Botox provides Mary Greeley Medical Center patients benefits that go well beyond cosmetic.
Doreen Szopinski is in her eighties, but wrinkles weren't the reason her doctor suggested she should try Botox. Instead, Botox was seen as an option to relax severely contracted muscles in Szopinki's arm, which had been damaged by the effects of a stroke she suffered more than 30 years ago.
Botox is derived from botulinum toxin, which is a nerve poison. In large amounts, it can be deadly. But small, diluted doses can weaken certain muscles or glands. Its medical uses were discovered in the 1970s by an ophthalmologist who used it to treat lazy eye. While more commonly known as a cosmetic treatment, Botox now is used by many doctors to address neuromuscular issues.
Stroke caused extensive muscle and nerve damage to Szopinski's right side. Over the years, the muscles in her right hand tightened to the point where the hand was in a permanent fist. Muscles in her right arm also contracted. As a result, the arm was bent at the elbow and moving in tighter and tighter against Szopinski's body.
Szopinksi was referred to Dr. David Moore, a board-certified neurologist with McFarland Clinic.
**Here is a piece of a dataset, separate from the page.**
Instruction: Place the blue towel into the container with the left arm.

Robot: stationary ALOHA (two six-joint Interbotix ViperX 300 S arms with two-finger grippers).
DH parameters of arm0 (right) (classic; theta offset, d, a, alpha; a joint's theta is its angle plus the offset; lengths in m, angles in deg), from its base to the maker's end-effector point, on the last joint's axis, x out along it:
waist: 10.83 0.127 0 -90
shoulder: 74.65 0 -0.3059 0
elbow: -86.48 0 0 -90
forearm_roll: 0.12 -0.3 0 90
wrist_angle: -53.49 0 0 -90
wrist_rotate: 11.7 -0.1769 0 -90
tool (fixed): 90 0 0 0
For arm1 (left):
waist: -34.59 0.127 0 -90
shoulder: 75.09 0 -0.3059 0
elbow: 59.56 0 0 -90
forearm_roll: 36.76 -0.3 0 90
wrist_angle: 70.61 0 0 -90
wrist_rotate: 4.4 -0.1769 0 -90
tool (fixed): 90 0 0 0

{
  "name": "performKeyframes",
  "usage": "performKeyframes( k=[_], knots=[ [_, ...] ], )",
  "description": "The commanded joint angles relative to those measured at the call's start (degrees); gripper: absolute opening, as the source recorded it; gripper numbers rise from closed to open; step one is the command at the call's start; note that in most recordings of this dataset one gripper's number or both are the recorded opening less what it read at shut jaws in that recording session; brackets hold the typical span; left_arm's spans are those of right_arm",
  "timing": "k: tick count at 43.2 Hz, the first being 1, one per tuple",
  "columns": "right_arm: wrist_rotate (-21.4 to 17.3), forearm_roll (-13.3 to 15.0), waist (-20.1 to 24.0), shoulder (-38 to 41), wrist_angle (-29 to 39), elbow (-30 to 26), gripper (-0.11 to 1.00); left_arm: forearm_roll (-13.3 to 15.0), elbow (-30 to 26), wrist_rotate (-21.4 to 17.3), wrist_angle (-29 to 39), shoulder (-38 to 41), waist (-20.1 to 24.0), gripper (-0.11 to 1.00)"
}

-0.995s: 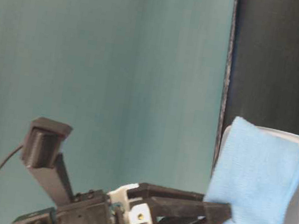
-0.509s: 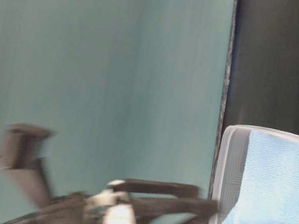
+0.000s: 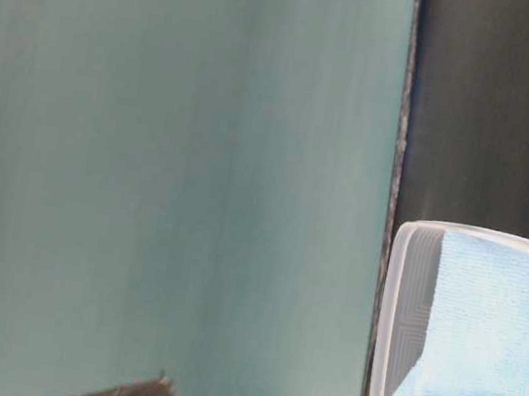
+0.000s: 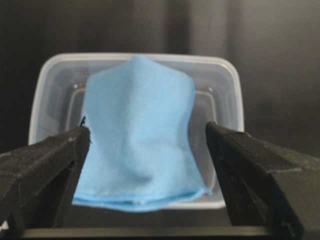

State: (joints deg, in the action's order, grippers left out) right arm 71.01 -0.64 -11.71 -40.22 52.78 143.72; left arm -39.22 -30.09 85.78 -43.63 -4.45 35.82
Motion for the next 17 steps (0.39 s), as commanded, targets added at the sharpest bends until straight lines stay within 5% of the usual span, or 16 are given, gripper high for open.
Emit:
performKeyframes(
  k=[1, 17],
  knots=[
    [-0.09, -0.18, 0.09, 0.35, -0.44, -0.18, 0.77, -0.18, 0.97, 0.09, -1.41, -3.96, -0.18, 0.9],
    [-0.09, -0.18, 0.18, 0.26, -0.35, 0.44, 0.77, -0.18, 4.92, 0.09, -4.04, -14.24, 0.62, 0.9]
  ],
)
"A lot of people aren't aware of the uses of Botox or they have misinformation, including people in the medical professions," says Moore. "Most people hear about it by word of mouth."
Botox is injected into the junction where nerve and muscle meet. It is taken into the nerve, blocking it from releasing chemicals that make muscles contract. Botox treatments are usually administered every three to six months. The number of injections depends on the problem. It is effective 80 to 90 percent of the time, says Moore.
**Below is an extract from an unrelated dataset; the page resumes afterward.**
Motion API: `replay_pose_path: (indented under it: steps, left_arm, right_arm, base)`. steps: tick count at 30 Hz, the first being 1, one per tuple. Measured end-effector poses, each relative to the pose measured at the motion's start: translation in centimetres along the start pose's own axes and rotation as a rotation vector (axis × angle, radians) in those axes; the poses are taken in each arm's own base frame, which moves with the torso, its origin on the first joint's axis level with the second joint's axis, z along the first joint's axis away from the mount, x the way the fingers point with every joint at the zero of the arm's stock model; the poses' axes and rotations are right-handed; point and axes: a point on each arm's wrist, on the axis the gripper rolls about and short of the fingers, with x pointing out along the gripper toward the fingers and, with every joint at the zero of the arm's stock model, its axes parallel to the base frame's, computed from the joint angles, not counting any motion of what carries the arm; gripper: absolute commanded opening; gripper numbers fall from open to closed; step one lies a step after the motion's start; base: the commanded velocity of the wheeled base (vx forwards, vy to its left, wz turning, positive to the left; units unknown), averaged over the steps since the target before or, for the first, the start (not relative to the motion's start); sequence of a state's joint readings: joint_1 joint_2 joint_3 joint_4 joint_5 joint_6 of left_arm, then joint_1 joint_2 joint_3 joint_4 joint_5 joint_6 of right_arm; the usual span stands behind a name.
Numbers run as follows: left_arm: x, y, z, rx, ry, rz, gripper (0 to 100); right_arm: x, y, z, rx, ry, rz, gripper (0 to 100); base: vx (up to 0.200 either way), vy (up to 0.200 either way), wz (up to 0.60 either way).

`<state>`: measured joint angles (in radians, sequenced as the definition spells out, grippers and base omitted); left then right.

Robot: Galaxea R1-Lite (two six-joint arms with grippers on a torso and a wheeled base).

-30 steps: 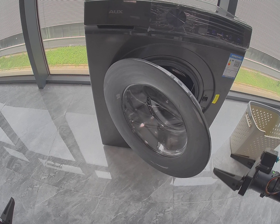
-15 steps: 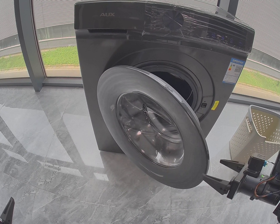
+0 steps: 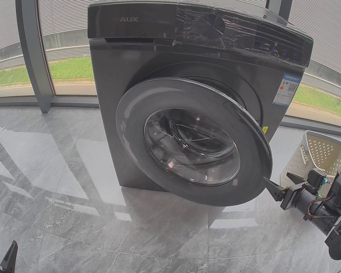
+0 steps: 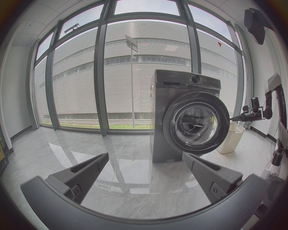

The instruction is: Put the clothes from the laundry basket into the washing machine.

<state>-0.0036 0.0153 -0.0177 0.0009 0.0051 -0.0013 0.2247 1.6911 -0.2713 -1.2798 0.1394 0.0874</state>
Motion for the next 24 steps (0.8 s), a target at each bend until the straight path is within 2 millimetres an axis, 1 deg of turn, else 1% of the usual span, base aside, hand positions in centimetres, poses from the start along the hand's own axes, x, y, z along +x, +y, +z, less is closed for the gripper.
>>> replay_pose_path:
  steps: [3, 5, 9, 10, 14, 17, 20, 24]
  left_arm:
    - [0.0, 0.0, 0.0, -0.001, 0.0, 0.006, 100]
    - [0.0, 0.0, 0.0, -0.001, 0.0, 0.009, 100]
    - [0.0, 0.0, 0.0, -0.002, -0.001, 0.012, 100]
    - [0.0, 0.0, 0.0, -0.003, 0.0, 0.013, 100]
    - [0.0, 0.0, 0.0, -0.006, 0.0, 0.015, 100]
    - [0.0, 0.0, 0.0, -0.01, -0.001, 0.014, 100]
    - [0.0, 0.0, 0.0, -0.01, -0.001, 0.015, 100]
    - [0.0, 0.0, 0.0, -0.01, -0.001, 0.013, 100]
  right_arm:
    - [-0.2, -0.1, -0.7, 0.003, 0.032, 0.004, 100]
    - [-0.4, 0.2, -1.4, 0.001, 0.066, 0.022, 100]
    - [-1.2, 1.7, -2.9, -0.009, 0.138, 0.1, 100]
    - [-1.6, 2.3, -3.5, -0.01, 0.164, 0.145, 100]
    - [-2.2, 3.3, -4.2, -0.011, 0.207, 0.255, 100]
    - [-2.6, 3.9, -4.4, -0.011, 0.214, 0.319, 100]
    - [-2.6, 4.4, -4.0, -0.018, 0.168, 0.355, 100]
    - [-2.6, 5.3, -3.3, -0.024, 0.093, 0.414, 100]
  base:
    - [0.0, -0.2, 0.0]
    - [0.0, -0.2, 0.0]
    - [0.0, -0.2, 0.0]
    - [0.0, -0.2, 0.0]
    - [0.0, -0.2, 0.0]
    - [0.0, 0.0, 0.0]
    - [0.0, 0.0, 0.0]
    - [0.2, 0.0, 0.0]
"Botox makes everything weak or loose," says Moore. "But the best thing about it is that it's 100 percent reversible. If you don't get any more treatments, you go back to the way you were."
Botox can ease pain and improve function, but there has to be function to improve. In Szopinski's case, her right arm was no longer functioning because of the effects of the stroke. But Botox treatments have relaxed her hand and arm, which is no longer pressed into her body. This has made her care, particularly dressing and showering, easier.
The treatments have also eased potential problems with her finger nails. When a stroke victim's hand contracts, it can drive the finger nails into the skin, causing pain and other problems.
A Variety of Uses
Moore, who started treating patients with Botox in 1990, is a consultant for Allergan, the producer of Botox. He often speaks on the benefits of the drug and trains medical professionals on its uses. He uses Botox as a treatment for a variety of neurological conditions, including:
- Cervical dystonia, which involves the neck
- Spasmodic dysphonia, which involves vocal muscles
- Blepharospasm, which involves eyelids
- Hemi-facial spasm, which involves muscle spasms on one side of the face
- Oromandibular dystonia, which affects the muscles of the jaw, lips, tongue, and larynx
- Hyperhydrosis, or excessive perspiration
- Spasticity due to stroke, closed head-spinal injury, and cerebral palsy
- Hypersialorrhea, or excessive saliva production
There are only a few doctors in central Iowa who have extensive training with Botox. In addition to Moore, there is a neurologist at Methodist Hospital in Des Moines and another at Mercy Hospital who regularly use Botox for treatments other than cosmetic. Moore also treats children at the spasticity clinic at ChildServe in Johnston.
"Unfortunately, there are a lot of doctors who really don't know how to use it," says Moore. "I recently had a patient who had been given Botox by an inexperienced doctor and suffered from excessive weakness, which is an undesired side effect. There's definitely a learning curve. You have to know which muscles will be the primary cause of someone's problems."